--- START ---

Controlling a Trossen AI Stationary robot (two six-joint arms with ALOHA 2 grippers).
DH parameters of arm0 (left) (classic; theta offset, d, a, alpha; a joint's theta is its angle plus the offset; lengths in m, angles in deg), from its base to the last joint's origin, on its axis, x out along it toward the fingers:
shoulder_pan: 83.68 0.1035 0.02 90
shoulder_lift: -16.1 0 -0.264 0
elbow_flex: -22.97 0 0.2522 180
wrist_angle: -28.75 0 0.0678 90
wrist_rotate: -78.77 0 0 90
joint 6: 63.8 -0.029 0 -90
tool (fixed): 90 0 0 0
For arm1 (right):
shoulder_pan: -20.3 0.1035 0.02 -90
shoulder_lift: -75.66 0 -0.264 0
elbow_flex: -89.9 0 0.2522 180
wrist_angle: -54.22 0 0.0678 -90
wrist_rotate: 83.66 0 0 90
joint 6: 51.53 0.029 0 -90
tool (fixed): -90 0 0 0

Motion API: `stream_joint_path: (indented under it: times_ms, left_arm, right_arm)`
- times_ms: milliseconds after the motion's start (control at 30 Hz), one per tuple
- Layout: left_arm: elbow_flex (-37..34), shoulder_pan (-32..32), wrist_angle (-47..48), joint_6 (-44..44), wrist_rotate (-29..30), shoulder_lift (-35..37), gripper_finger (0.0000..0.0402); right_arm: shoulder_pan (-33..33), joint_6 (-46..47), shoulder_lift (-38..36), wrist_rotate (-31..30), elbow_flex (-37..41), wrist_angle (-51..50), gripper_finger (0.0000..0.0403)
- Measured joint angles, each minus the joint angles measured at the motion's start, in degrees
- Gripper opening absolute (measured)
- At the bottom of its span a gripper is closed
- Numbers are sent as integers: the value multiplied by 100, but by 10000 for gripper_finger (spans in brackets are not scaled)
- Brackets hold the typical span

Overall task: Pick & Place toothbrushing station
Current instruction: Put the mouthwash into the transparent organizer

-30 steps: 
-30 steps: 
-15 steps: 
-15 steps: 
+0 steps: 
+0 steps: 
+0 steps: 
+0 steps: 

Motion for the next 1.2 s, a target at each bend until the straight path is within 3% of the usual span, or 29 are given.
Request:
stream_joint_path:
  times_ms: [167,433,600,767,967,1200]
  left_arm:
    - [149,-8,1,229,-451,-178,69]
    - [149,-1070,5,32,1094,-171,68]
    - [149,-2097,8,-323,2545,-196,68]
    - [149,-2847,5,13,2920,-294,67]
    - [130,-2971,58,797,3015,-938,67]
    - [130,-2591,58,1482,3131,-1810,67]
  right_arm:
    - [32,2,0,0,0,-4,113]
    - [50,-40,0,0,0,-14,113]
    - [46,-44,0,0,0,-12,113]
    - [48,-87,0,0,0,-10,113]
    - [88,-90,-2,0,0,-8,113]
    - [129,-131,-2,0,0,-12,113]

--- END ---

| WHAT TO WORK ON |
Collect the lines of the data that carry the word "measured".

| SOLVED PROBLEM |
- Measured joint angles, each minus the joint angles measured at the motion's start, in degrees
- Gripper opening absolute (measured)

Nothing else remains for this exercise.